One day I will know for sure what happens when the heart stops and the lungs neglect to breathe, and that thought is comforting. I imagine it will be like falling into a pool. I will welcome the coolness that will take my breath away. Immersed in water, that element that is so much a part of us, I will feel as if I’ve been baptized. But those who know me will merely see the drama queen exit.
On the second anniversary of Hank’s death, my mother and I go to where he is buried. I am there to support her, but when I see the plaque with his name on it, I’m the one who breaks down. My mother puts her arms around me, and I wet her shoulder with tears, because I can’t tell Hank now that I did stop kissing frogs, that I met a prince who treats me well, the way Hank taught me a person should be treated. I can’t tell him he was right: the Freudian treatment was bunk, and the new doctor has made the voice go away most of the time, and he decided I’m not even schizophrenic, but manic-depressive. Hank would want to know that. I can’t tell him I am doing well at work and that the Fourth of July was terrible because he was not there grilling.

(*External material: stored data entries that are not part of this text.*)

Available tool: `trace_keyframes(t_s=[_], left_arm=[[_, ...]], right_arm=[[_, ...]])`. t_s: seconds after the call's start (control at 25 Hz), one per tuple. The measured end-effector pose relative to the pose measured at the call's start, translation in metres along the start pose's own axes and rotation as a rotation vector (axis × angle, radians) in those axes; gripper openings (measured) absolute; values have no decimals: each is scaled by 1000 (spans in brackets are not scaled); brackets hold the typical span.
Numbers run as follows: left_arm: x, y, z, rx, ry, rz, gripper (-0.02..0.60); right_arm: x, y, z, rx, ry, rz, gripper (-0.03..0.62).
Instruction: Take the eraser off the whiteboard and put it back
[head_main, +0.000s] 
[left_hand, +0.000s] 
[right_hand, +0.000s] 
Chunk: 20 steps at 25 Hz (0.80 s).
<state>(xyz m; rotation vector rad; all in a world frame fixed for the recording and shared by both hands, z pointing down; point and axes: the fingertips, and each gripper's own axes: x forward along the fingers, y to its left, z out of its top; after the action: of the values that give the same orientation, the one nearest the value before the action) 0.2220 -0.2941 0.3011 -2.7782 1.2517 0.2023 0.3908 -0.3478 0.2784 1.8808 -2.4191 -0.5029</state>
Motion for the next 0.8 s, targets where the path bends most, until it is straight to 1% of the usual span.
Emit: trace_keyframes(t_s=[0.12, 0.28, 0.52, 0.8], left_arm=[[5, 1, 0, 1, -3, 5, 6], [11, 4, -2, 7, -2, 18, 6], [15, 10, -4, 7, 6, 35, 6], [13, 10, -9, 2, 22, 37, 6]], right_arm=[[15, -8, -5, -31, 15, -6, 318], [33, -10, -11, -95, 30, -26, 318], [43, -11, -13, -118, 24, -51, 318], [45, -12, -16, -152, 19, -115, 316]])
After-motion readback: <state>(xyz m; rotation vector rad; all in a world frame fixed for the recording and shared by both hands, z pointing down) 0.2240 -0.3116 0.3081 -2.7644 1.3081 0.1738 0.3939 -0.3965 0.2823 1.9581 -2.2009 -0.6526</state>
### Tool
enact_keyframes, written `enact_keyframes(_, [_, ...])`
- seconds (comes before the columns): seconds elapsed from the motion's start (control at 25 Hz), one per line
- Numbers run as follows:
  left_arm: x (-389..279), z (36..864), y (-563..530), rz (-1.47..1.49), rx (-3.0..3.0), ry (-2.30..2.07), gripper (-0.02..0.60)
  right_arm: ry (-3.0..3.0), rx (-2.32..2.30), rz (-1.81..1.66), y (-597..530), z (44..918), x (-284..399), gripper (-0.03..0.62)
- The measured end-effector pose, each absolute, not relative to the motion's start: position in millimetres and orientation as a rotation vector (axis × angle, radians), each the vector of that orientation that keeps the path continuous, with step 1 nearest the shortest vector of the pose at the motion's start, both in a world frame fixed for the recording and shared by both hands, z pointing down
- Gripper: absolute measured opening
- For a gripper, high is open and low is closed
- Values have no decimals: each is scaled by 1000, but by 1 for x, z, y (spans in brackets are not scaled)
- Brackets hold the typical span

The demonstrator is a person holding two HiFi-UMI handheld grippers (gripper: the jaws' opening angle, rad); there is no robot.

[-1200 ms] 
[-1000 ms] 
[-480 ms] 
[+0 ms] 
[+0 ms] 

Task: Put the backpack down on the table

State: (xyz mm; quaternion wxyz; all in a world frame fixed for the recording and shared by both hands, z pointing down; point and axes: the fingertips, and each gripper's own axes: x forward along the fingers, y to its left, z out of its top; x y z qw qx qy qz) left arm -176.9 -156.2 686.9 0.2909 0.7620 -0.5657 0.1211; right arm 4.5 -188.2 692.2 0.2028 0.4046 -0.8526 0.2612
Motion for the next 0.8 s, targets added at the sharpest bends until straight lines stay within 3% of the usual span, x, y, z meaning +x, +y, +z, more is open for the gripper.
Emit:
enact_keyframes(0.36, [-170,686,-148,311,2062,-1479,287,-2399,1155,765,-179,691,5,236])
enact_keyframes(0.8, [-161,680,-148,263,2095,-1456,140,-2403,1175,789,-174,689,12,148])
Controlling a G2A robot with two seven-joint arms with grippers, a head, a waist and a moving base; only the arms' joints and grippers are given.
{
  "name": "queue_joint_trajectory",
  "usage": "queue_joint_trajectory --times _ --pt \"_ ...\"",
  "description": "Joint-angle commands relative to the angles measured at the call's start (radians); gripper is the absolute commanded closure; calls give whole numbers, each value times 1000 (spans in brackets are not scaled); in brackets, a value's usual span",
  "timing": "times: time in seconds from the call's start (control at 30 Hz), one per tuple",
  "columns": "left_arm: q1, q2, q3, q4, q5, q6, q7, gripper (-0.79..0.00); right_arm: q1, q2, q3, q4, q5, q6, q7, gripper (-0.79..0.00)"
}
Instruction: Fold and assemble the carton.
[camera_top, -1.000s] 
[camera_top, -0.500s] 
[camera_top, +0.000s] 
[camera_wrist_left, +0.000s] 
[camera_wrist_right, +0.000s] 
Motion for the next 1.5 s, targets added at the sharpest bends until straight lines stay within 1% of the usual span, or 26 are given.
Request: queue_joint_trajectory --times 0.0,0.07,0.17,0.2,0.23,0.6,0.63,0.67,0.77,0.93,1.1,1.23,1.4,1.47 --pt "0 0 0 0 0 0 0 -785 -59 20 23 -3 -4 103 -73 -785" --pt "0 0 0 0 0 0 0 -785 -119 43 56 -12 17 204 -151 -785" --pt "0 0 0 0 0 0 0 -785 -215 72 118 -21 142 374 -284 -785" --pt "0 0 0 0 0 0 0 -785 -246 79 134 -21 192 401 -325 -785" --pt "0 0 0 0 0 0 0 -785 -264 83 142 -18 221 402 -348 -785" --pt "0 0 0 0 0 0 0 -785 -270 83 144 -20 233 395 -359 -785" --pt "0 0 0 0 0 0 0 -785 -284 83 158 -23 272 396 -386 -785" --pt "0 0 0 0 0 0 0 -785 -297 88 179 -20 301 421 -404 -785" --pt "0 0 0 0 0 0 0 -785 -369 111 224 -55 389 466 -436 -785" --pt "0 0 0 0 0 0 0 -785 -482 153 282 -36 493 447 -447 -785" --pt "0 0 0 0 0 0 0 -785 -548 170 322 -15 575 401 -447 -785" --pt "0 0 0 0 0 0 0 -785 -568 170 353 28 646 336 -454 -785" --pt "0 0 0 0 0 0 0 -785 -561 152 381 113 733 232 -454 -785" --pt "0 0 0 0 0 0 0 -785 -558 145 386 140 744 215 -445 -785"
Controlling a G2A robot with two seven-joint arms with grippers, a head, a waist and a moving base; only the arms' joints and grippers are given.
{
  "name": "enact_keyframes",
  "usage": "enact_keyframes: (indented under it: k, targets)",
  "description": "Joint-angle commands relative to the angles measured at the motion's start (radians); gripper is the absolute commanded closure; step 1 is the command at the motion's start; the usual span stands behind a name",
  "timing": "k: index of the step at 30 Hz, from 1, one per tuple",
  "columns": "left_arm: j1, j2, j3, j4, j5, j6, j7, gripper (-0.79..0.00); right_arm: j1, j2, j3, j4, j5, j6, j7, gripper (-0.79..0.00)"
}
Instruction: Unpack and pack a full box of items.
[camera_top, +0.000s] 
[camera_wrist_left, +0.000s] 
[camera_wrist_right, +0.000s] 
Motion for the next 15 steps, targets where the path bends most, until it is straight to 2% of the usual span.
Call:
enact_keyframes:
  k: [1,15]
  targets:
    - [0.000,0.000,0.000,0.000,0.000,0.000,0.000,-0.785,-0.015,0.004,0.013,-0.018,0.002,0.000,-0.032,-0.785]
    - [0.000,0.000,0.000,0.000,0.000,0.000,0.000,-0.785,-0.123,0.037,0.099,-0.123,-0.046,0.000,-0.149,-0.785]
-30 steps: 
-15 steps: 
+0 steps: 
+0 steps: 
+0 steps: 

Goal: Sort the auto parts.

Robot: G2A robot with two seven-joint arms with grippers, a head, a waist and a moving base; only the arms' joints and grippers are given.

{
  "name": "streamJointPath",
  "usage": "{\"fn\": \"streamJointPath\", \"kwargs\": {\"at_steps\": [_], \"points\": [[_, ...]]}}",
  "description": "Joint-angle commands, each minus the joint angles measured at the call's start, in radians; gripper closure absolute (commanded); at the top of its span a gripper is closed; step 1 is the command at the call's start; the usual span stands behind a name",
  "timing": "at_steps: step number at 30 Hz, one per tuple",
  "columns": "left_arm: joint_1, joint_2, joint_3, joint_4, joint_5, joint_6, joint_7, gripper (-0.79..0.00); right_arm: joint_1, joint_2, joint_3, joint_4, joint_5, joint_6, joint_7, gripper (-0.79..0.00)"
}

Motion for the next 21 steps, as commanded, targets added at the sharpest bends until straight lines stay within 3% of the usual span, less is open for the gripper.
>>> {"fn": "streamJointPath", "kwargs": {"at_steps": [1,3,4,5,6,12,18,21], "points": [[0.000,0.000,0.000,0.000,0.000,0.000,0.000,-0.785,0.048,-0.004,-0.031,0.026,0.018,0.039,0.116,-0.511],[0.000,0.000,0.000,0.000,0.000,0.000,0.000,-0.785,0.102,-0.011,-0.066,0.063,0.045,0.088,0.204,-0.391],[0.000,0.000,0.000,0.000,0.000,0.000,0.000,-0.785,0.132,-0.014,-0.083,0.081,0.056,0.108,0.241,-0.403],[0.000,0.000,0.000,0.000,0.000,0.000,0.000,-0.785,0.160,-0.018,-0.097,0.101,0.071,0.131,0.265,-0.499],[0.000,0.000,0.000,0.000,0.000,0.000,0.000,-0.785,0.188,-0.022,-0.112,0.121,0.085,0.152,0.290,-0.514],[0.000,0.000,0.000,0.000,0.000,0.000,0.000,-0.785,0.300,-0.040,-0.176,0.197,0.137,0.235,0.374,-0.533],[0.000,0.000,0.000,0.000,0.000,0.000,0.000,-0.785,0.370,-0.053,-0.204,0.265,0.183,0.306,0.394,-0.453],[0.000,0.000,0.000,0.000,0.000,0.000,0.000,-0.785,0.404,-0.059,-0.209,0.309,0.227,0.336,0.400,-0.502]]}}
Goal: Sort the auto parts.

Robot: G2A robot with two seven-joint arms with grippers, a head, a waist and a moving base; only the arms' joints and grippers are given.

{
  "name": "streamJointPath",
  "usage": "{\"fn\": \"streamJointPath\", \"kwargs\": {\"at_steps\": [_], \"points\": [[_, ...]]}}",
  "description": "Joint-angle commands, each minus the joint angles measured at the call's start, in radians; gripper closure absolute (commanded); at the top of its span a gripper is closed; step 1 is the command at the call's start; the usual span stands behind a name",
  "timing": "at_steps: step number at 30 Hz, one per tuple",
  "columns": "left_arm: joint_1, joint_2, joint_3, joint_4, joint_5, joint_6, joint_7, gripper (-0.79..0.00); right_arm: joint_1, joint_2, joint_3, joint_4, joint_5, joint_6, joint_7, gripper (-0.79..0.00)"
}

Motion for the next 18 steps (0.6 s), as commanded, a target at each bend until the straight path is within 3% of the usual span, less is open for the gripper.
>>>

And he can’t explain to me how the voice knew things I didn’t know, or how I know when a person close to me is dying. I have no answer to these questions. Holding my mother’s arm, I walk back to the car, wrapped in the mystery of the universe. I look out the window at the forest, and the trees make me feel small.
I go back to my routine, stay rooted in the tangible, but that does not make the intangible go away. I simply don’t ask why anymore. I just go forward. I don’t hear the voice of God, but somehow he leads me. It’s a feeling I have, a firm knowing that everything will be OK. I try to become who I am meant to be, and to let go of Hank, yet not let go of him. Maybe he is here with me now. I must go call my mother, for she is next. As I walk to the phone, I recite Psalm 23:
The Lord is my shepherd; I shall not want. . . . Yea, though I walk through the valley of the shadow of death, I will fear no evil; For You are with me; Your rod and Your staff, they comfort me.
I pick up the phone to talk to my mother while I still can, and I see my other cat, the one that didn’t die, curled up and sleeping peacefully. He lives in the here and now, and I think that when I get off the phone, I will go buy some flowers, talk to my boyfriend, sleep like a cat, get up and go to work, and be happy. That is what Hank would want me to do.